**WHAT YOU HAVE TO DO**
Your job is to transcribe the material exactly. Keep every line.
.....
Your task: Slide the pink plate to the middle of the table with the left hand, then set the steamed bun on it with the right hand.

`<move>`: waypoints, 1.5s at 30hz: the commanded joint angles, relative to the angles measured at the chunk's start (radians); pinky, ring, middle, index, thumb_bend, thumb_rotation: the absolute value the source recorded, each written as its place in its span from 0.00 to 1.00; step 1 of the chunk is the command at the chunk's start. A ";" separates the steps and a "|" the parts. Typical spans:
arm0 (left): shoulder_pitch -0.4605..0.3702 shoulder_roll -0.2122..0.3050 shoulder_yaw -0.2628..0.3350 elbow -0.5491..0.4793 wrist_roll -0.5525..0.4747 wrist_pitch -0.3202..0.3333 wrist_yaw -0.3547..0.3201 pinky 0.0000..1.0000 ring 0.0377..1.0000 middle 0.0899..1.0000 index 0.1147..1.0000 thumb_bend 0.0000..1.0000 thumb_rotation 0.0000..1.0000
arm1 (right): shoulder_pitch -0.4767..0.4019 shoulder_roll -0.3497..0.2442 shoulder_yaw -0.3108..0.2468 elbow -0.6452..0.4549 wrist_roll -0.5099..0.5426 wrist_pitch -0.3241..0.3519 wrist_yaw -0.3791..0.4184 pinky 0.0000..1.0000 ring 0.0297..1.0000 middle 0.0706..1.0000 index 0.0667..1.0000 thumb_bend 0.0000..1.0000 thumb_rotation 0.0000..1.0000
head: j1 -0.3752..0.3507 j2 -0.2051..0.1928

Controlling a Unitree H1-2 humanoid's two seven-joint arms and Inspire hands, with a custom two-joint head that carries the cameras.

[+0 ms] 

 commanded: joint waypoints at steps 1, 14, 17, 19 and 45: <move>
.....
**RESULT**
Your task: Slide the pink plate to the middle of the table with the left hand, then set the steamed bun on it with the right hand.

`<move>`: waypoints, 1.5s at 30hz: the commanded joint angles, relative to the angles measured at the chunk's start (radians); pinky, ring, middle, index, thumb_bend, thumb_rotation: the absolute value the source recorded, each written as its place in its span from 0.00 to 1.00; step 1 of the chunk is the command at the chunk's start. A ";" separates the steps and a "|" the parts. Typical spans:
arm0 (left): shoulder_pitch -0.4605..0.3702 shoulder_roll -0.2122..0.3050 shoulder_yaw -0.2628..0.3350 elbow -0.5491..0.4793 wrist_roll -0.5525..0.4747 wrist_pitch -0.3202..0.3333 wrist_yaw -0.3547..0.3201 pinky 0.0000..1.0000 ring 0.0377..1.0000 middle 0.0899..1.0000 index 0.1147..1.0000 thumb_bend 0.0000..1.0000 thumb_rotation 0.0000..1.0000
arm1 (right): shoulder_pitch -0.4767..0.4019 shoulder_roll -0.3497..0.2442 shoulder_yaw -0.3108..0.2468 elbow -0.6452..0.4549 wrist_roll -0.5099..0.5426 wrist_pitch -0.3241..0.3519 wrist_yaw -0.3791..0.4184 pinky 0.0000..1.0000 ring 0.0297..1.0000 middle 0.0706..1.0000 index 0.0667..1.0000 thumb_bend 0.0000..1.0000 thumb_rotation 0.0000..1.0000
head: j1 -0.3752..0.3507 j2 -0.2051..0.1928

Controlling a Unitree H1-2 humanoid's two seven-joint arms and Inspire hands, with a custom two-joint head that carries the cameras.

[+0 ms] 

 commanded: joint waypoints at steps 1, 14, 17, 19 and 45: <move>

This answer is complete.